Если в романах Шарова есть супергерой, то это, как правило, героиня. Она наделена бессмертием или особенными отношениями со временем, и она делится этими сверхсилами с другими, обычно мужскими героями. Те получают свою долю сверхчеловечности через любовь с этой сверхгероиней, но поскольку она любвеобильна, таких мужчин оказывается много, и они общаются с героиней по очереди или коллективно, образуя сверхобщину. В «До и во время» герои Шарова получают способность сверхкоммуникации, переспав с мадам де Сталь. В «Старой девочке» перепуганная власть создает сверхобщину, на годы заперев в одном лагере всех любовников суперженщины, создавшей машину времени из собственного тела. Федоровский коллектив, изображенный в «Воскрешении Лазаря», истово работает над воскрешением отцов, но только женщине удается выйти за пределы обычных занятий архивной или устной историей; Ирина обучает мужчин, как заботиться о мистическом теле, не желающем оживать, лаской приучать его к новой жизни и залечивать трупные пятна. Все это истории не о супергероях, а о сверхколлективах, которые при этом имеют узнаваемые черты матриархата, скорее архаично-фольклорного, чем современного феминистского. В разных романах Шарова поиск суперколлектива историзуется по-разному: то как фиктивный или даже пародийный эквивалент русской идеи, то как содержание сектантского или шаманистического культа, то как неосуществившаяся цель революции или ее логическое следствие. В этом огромном и сложном мире бывает и так, что сверхобщины возникают и без руководящей роли женщины. В «Репетициях» сверхколлектив строят многие поколения мужчин и женщин, участвуя в небывалом религиозно-театральном перформансе, реконструирующем евангельские страсти. В романе «След в след» они получают сверхсилу от Петра Шейкемана, крещеного еврея-богатыря, героя балканских войн, передавая ее по мужской линии и подвергая порче. В «Будьте как дети» герои создают для себя небывалые возможности общинной жизни, отдавая всю власть бесполым «детям» и сами проходя ускоренный курс инфантилизации.
Биополитика Шарова очень необычна; его истории сосредоточены на изображении телесных метаморфоз и буквальном чтении классических метафор, но все это размывается постоянным смешением разных планов бытия: того, что делают герои, того, что они воображают, и того, что они рассказывают. Двумя экологическими нишами, в которых протекает такое смешение или смещение, оказываются сумасшедший дом и история революции; так эти истории и перетекают из одного топоса в другой. Иногда эта фантазия кажется настолько радикальной, что переварить ее можно только благодаря должной доли авторской иронии или самоиронии героев; всего этого тоже много в романах Шарова. Но в своих эссе Шаров уже от собственного лица подтверждал свою веру в особенную общинность русского организма, в котором индивидуальности сливаются в целое, формируя коллективное тело, противостоящее или тождественное государству. Правдивое или нет, это общинное видение полно жути.

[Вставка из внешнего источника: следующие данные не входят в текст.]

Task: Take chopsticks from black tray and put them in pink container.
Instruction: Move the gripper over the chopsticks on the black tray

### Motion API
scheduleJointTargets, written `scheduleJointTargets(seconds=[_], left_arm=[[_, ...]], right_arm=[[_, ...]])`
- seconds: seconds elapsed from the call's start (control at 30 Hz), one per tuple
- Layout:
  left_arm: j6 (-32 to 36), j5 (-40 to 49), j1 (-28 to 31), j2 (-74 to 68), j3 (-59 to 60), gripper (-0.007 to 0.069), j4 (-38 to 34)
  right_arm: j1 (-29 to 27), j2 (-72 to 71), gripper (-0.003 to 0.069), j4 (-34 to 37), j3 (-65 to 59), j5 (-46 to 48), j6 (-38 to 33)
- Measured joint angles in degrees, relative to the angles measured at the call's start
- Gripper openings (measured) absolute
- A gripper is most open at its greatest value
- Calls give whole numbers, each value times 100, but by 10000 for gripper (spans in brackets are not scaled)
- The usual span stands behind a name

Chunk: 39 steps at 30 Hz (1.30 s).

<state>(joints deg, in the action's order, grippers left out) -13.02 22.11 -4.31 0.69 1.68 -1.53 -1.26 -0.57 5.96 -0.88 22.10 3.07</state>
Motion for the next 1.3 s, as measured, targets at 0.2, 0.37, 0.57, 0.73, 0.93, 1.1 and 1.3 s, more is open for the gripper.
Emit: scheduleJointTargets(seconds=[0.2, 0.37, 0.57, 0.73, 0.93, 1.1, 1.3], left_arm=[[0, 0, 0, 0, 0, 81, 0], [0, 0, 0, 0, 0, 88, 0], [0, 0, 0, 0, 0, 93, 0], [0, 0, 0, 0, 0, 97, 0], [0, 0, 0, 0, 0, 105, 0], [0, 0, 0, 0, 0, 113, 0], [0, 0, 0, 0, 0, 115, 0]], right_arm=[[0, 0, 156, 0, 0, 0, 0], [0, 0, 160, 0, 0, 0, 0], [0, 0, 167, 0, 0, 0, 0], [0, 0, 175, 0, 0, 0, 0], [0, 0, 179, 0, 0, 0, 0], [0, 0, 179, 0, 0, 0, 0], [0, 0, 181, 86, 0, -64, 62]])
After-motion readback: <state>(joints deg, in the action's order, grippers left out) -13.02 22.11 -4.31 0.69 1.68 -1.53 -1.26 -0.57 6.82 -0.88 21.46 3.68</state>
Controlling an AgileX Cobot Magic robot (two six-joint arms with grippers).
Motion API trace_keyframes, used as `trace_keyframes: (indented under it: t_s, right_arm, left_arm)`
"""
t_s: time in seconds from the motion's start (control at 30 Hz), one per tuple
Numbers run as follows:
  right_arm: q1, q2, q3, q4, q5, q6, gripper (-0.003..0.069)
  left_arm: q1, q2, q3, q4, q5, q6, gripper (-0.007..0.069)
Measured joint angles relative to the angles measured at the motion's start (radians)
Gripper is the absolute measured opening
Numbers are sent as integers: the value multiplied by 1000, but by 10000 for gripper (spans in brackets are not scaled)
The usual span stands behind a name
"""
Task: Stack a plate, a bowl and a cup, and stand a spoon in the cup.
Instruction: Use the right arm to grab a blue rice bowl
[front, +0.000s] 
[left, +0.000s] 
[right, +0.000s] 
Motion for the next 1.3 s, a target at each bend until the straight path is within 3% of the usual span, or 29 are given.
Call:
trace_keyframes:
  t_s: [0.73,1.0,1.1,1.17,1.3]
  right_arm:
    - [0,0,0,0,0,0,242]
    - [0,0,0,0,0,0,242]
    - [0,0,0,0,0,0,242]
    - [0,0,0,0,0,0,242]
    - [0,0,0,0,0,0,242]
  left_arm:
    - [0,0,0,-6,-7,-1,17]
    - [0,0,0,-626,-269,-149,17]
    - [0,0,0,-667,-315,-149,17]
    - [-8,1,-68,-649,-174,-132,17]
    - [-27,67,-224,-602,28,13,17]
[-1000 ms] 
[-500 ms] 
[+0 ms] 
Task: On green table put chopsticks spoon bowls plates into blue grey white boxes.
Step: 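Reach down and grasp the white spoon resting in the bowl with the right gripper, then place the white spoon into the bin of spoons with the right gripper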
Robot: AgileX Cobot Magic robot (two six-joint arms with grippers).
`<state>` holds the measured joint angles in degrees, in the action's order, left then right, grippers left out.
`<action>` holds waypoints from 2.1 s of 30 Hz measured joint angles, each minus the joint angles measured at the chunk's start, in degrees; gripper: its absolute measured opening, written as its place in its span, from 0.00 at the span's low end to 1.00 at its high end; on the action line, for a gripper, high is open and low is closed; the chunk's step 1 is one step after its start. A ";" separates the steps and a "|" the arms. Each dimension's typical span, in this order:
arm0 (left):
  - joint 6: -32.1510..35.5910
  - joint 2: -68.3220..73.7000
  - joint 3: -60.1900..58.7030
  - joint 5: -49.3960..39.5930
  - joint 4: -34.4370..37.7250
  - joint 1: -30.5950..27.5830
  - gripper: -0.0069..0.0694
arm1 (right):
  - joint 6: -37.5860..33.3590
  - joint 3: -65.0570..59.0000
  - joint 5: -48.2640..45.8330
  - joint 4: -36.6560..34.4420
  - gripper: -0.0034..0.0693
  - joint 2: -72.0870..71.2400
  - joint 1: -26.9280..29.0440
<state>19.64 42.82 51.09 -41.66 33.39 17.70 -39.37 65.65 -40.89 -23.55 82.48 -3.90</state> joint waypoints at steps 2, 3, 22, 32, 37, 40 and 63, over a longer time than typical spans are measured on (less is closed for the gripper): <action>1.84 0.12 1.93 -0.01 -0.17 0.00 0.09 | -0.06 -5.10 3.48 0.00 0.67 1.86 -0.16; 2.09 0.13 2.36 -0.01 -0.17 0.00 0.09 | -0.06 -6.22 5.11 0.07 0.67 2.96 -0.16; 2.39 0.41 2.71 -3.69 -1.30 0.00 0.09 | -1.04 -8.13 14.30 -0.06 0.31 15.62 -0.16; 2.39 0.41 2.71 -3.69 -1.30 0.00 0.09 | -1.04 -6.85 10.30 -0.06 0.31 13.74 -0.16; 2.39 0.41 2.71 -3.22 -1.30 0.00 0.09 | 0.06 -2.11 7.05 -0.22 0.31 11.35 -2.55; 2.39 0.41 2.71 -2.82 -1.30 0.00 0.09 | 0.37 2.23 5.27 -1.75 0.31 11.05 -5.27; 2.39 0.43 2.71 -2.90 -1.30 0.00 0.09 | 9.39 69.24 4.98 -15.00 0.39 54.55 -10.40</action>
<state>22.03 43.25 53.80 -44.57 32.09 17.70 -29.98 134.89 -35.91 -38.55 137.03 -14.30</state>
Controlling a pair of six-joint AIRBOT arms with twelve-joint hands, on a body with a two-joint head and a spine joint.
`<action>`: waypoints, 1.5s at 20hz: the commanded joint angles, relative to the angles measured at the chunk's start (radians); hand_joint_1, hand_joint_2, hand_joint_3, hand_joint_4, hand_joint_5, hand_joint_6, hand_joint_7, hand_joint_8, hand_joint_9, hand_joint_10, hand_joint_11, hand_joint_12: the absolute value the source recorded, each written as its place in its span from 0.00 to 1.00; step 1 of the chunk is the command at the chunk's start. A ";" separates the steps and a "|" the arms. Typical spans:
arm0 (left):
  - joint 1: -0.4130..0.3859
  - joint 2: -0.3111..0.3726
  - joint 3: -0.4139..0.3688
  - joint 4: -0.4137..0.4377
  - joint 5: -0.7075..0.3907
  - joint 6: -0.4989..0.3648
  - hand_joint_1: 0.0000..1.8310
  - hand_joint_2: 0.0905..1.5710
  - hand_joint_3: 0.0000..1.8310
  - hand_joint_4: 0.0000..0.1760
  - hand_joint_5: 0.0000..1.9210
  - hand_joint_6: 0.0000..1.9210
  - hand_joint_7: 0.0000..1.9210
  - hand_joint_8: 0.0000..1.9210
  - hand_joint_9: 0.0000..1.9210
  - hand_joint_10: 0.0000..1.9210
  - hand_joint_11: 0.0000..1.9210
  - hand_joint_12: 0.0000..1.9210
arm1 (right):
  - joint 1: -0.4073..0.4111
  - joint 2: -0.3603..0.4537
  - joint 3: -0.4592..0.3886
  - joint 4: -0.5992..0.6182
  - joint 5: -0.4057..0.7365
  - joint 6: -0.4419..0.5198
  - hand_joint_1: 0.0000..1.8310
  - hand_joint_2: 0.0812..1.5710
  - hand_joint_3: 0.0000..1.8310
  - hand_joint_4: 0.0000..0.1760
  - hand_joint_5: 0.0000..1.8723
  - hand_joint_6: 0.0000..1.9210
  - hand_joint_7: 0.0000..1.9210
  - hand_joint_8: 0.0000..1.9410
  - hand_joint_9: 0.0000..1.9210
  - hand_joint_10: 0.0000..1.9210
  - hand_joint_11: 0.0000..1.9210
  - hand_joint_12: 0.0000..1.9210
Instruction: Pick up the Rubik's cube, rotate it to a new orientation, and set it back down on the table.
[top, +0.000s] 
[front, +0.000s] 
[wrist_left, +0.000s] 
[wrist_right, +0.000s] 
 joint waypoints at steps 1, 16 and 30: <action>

Жуткое – всегда часть, которая занимает место целого, pars pro toto. Жуткое аналитично, его описывают по частям, которые неловко соединены в кентавре, сфинксе, ведьме, русалке или, в нашем случае, суперобщине. Действие этого принципа мы наблюдаем во множестве постсоветских историй о зомби, вампирах и попаданцах. Работая с чужими телами, такая метонимическая поэтика воспроизводит логику пытки, которая тоже манипулирует частями тела, чтобы изменить целое (индивида) и заставить его изменить целому (коллективу). Так работают сюжеты Сорокина во «Льде», «Голубом сале», «Теллурии». Но герои Шарова проходят через физические страдания и духовные метаморфозы, редко изменяя себе; как бы ни были ужасны места их обитания, будь то трудовой лагерь, психиатрическая больница или нищета российского Севера, они остаются при своих идеях, лишь еще лучше скрывая их. Страдания, лишения и ссылки помогают героям в их безнадежном поиске, знакомя их с экзотическими и тайными коллективами и открывая к новой и экстатической общности; и эта страсть часто находит взаимность у избранного коллектива.